### Stored data
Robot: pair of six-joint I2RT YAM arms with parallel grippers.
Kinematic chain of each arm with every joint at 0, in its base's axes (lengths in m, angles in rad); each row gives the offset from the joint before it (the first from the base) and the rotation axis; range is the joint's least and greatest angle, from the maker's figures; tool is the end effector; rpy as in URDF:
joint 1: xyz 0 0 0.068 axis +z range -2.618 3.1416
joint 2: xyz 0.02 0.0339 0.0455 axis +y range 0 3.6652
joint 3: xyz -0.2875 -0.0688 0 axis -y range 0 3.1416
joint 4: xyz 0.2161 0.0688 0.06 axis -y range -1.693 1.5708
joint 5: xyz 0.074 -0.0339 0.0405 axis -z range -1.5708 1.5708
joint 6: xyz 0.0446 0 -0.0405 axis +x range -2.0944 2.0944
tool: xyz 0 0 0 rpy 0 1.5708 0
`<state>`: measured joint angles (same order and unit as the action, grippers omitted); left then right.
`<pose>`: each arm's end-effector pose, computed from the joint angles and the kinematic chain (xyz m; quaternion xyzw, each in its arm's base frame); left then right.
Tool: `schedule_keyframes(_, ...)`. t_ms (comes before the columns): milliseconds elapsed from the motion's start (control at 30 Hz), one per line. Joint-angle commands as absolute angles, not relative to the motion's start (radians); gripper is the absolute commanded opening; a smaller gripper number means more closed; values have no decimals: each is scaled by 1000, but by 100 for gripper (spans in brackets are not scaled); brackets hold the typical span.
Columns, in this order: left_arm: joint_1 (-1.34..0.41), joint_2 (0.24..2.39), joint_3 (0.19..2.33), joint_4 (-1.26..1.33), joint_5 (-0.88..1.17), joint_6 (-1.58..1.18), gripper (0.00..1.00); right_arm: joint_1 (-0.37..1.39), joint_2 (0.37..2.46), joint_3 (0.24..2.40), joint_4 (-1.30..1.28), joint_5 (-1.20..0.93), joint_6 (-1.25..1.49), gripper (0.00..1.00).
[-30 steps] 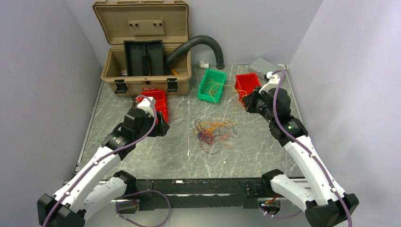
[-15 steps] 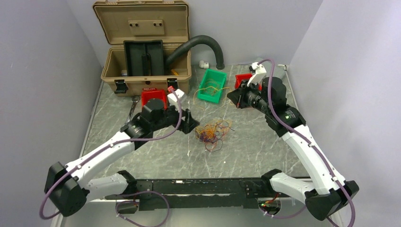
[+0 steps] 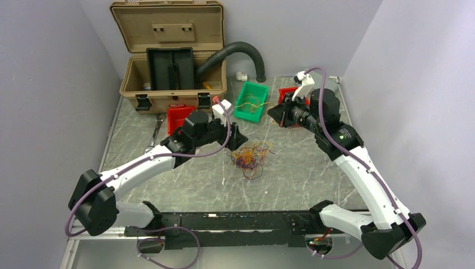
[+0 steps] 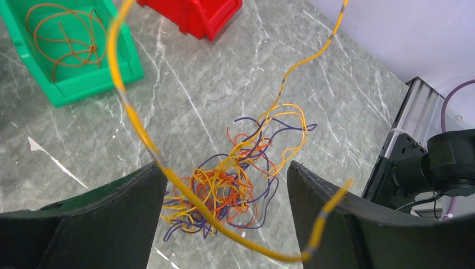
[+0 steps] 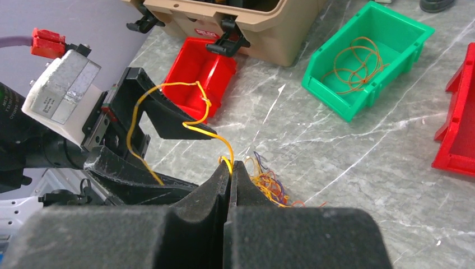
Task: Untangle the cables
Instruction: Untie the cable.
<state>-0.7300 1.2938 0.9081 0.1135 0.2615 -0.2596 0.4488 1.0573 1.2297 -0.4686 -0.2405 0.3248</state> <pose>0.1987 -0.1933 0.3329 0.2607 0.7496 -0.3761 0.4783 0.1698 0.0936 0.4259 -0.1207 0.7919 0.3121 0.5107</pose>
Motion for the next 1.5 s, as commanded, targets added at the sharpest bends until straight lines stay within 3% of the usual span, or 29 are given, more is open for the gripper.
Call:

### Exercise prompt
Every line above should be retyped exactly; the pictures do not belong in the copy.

### Output of the task
Robot: pair of six-joint I2RT YAM arms with parallel grippers.
Kinematic chain of each arm with every joint at 0, in its base's axes (lengths in m, angles in rad); each row gives the offset from the joint before it (the first from the base) and the rotation axis; range is the joint's least and greatest angle, from the maker's figures; tool is the end effector; rpy as in URDF:
joint 1: xyz 0 0 0.068 axis +z range -2.618 3.1416
joint 2: xyz 0.02 0.0339 0.0455 axis +y range 0 3.6652
joint 3: xyz -0.2875 -0.0688 0 axis -y range 0 3.1416
joint 4: xyz 0.2161 0.0688 0.06 axis -y range -1.693 1.5708
joint 5: xyz 0.074 -0.0339 0.0405 axis -z range -1.5708 1.5708
joint 6: xyz 0.0446 0 -0.0405 axis +x range -2.0944 2.0944
tool: xyz 0 0 0 rpy 0 1.5708 0
`<state>`: measured joint angles (same order and unit as the action, grippers omitted); left then right.
`<pose>`: each arm's end-effector pose, computed from the joint angles and the kinematic chain (xyz m; quaternion xyzw, each in its arm's base frame); left then right.
Tool: `schedule_keyframes(_, ...)`. t_ms (comes before the columns): milliseconds elapsed from the motion's start (control at 30 Hz), one per line. Joint-angle commands as absolute angles, not relative to the motion's start (radians); gripper is the absolute commanded opening; a smaller gripper number means more closed; values have no decimals: each is scaled by 1000, but by 100 for gripper (spans in brackets are not scaled); brackets hold the typical span.
Columns, in this order: left_arm: joint_1 (-1.34..0.41), joint_2 (0.24..2.39), joint_3 (0.19..2.33), joint_4 (-1.26..1.33), joint_5 (-0.88..1.17), joint_6 (-1.58..1.18), gripper (0.00..1.00); right_arm: joint_1 (-0.37..1.39), joint_2 (0.37..2.46), joint_3 (0.24..2.40), joint_4 (-1.30..1.28), joint_5 (-1.20..0.93), joint_6 (-1.25..1.49), gripper (0.00..1.00).
[-30 steps] 
[-15 steps] 
[+0 steps] 
[+0 steps] 
[+0 steps] 
Task: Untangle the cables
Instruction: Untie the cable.
<state>-0.7300 1.2938 0.9081 0.1135 0.2615 -0.2596 0.4488 1.0573 1.2297 -0.4686 -0.2405 0.3248</state> <pose>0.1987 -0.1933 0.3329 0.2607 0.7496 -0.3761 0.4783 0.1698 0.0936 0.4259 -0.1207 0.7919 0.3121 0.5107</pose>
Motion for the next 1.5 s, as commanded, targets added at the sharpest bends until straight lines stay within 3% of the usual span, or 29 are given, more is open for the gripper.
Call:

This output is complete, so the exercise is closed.